**To do**
Write out each record exactly and skip every image.

**Material provided**
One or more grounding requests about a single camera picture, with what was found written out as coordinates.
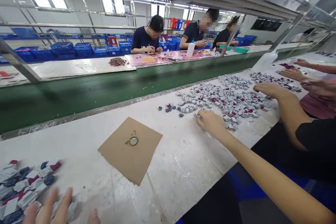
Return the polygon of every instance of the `woman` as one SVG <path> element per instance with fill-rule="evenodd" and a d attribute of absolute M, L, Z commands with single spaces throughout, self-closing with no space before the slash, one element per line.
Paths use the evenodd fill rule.
<path fill-rule="evenodd" d="M 239 16 L 235 16 L 231 19 L 230 23 L 227 24 L 226 28 L 223 31 L 221 31 L 215 38 L 215 41 L 212 44 L 212 48 L 219 47 L 227 43 L 231 33 L 234 32 L 234 30 L 236 29 L 238 20 L 239 20 Z M 235 46 L 238 43 L 239 43 L 238 41 L 232 40 L 230 45 Z"/>
<path fill-rule="evenodd" d="M 163 18 L 155 15 L 149 22 L 149 25 L 139 27 L 133 35 L 131 47 L 132 54 L 162 52 L 159 47 L 159 36 L 163 32 Z"/>

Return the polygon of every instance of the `white wall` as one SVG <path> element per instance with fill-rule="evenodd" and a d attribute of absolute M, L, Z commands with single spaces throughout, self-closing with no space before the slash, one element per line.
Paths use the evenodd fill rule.
<path fill-rule="evenodd" d="M 276 31 L 262 31 L 251 30 L 254 22 L 257 20 L 256 16 L 246 15 L 244 22 L 241 25 L 241 34 L 238 37 L 244 37 L 245 35 L 257 36 L 255 42 L 265 43 L 267 40 L 274 42 L 289 26 L 288 22 L 283 22 Z M 289 41 L 294 35 L 304 32 L 309 29 L 308 26 L 297 25 L 286 37 L 285 41 Z"/>

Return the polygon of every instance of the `white label tag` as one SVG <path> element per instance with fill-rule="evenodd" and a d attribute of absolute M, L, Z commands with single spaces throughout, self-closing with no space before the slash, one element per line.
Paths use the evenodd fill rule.
<path fill-rule="evenodd" d="M 35 178 L 38 174 L 39 174 L 38 171 L 33 170 L 33 171 L 31 171 L 30 173 L 28 173 L 28 175 L 27 175 L 26 177 L 27 177 L 27 178 L 31 178 L 31 179 L 33 179 L 33 178 Z"/>

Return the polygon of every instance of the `navy t-shirt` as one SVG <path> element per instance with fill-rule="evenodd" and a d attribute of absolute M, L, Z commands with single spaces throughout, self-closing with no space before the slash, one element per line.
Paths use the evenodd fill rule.
<path fill-rule="evenodd" d="M 204 31 L 200 33 L 200 27 L 198 25 L 198 22 L 193 22 L 187 26 L 185 29 L 183 36 L 187 38 L 187 43 L 191 43 L 192 40 L 199 41 L 203 40 Z"/>
<path fill-rule="evenodd" d="M 131 50 L 134 48 L 143 48 L 153 46 L 155 49 L 159 47 L 159 39 L 152 39 L 146 32 L 145 27 L 139 27 L 135 30 Z"/>

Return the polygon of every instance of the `white work surface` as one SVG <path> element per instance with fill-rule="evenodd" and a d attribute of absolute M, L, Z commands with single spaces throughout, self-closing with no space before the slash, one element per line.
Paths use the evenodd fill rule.
<path fill-rule="evenodd" d="M 315 59 L 323 61 L 326 57 L 316 55 Z M 281 68 L 271 66 L 266 73 L 280 77 L 275 70 Z M 246 70 L 236 75 L 250 79 L 249 73 Z M 221 85 L 217 79 L 210 82 Z M 300 99 L 306 93 L 295 92 Z M 93 208 L 98 208 L 102 223 L 175 223 L 237 162 L 198 126 L 193 113 L 180 118 L 178 111 L 158 111 L 159 106 L 180 100 L 172 92 L 2 141 L 0 165 L 16 159 L 20 168 L 38 167 L 44 161 L 60 159 L 55 186 L 61 193 L 73 187 L 82 204 L 73 223 L 85 223 Z M 269 102 L 277 107 L 276 100 Z M 221 115 L 218 107 L 214 111 Z M 242 118 L 238 131 L 232 132 L 249 148 L 278 121 L 277 109 L 258 111 L 260 118 Z M 140 186 L 129 182 L 97 151 L 128 116 L 163 134 Z"/>

**Your solution**
One or more grounding requests about a single camera picture, with what was found written out as coordinates.
Return the polygon of every instance of the `woman` as one SVG <path> element per instance with fill-rule="evenodd" and a d attribute of absolute M, L, Z commands with single spaces throughout, self-closing with no space before the slash, one element per line.
Paths use the evenodd fill rule.
<path fill-rule="evenodd" d="M 239 16 L 235 16 L 231 19 L 230 23 L 227 24 L 226 28 L 223 31 L 221 31 L 215 38 L 215 41 L 212 44 L 212 48 L 219 47 L 227 43 L 231 33 L 234 32 L 234 30 L 236 29 L 238 20 L 239 20 Z M 235 46 L 238 43 L 239 43 L 238 41 L 232 40 L 230 45 Z"/>
<path fill-rule="evenodd" d="M 163 18 L 155 15 L 149 22 L 149 25 L 139 27 L 133 35 L 131 47 L 132 54 L 162 52 L 159 47 L 159 36 L 163 32 Z"/>

Return the polygon of every instance of the `white wall` as one SVG <path> element per instance with fill-rule="evenodd" and a d attribute of absolute M, L, Z commands with single spaces throughout, self-closing with no space before the slash, one element per line.
Paths use the evenodd fill rule.
<path fill-rule="evenodd" d="M 276 31 L 262 31 L 251 30 L 254 22 L 257 20 L 256 16 L 246 15 L 244 22 L 241 25 L 241 34 L 238 37 L 244 37 L 245 35 L 257 36 L 255 42 L 265 43 L 267 40 L 274 42 L 289 26 L 288 22 L 283 22 Z M 289 41 L 294 35 L 304 32 L 309 29 L 308 26 L 297 25 L 286 37 L 285 41 Z"/>

Return the polygon of every instance of the `white label tag` as one SVG <path> element per instance with fill-rule="evenodd" and a d attribute of absolute M, L, Z commands with single spaces throughout, self-closing with no space before the slash, one element per line.
Paths use the evenodd fill rule.
<path fill-rule="evenodd" d="M 35 178 L 38 174 L 39 174 L 38 171 L 33 170 L 33 171 L 31 171 L 30 173 L 28 173 L 28 175 L 27 175 L 26 177 L 27 177 L 27 178 L 31 178 L 31 179 L 33 179 L 33 178 Z"/>

Return the polygon of every instance of the `navy t-shirt` as one SVG <path> element per instance with fill-rule="evenodd" and a d attribute of absolute M, L, Z commands with single spaces throughout, self-closing with no space before the slash, one element per line.
Paths use the evenodd fill rule.
<path fill-rule="evenodd" d="M 204 31 L 200 33 L 200 27 L 198 25 L 198 22 L 193 22 L 187 26 L 185 29 L 183 36 L 187 38 L 187 43 L 191 43 L 192 40 L 199 41 L 203 40 Z"/>
<path fill-rule="evenodd" d="M 131 50 L 134 48 L 143 48 L 153 46 L 155 49 L 159 47 L 159 39 L 152 39 L 146 32 L 145 27 L 139 27 L 135 30 Z"/>

Return the polygon of every instance of the `white work surface` as one SVG <path> element per instance with fill-rule="evenodd" and a d attribute of absolute M, L, Z commands with single spaces throughout, self-closing with no space before the slash, one element per line.
Paths use the evenodd fill rule.
<path fill-rule="evenodd" d="M 315 59 L 323 61 L 326 57 L 316 55 Z M 281 68 L 271 66 L 266 73 L 280 77 L 275 70 Z M 246 70 L 236 75 L 250 79 L 249 73 Z M 221 85 L 217 79 L 210 82 Z M 300 99 L 306 93 L 295 92 Z M 93 208 L 98 208 L 102 223 L 175 223 L 237 162 L 198 126 L 193 113 L 180 118 L 178 111 L 158 111 L 159 106 L 180 100 L 172 92 L 2 141 L 0 165 L 16 159 L 20 168 L 38 167 L 44 161 L 60 159 L 55 186 L 61 193 L 73 187 L 82 204 L 73 223 L 85 223 Z M 269 102 L 277 107 L 276 100 Z M 221 115 L 218 107 L 214 111 Z M 242 118 L 238 131 L 232 132 L 249 148 L 278 121 L 277 109 L 258 111 L 260 118 Z M 140 186 L 129 182 L 97 151 L 128 116 L 163 134 Z"/>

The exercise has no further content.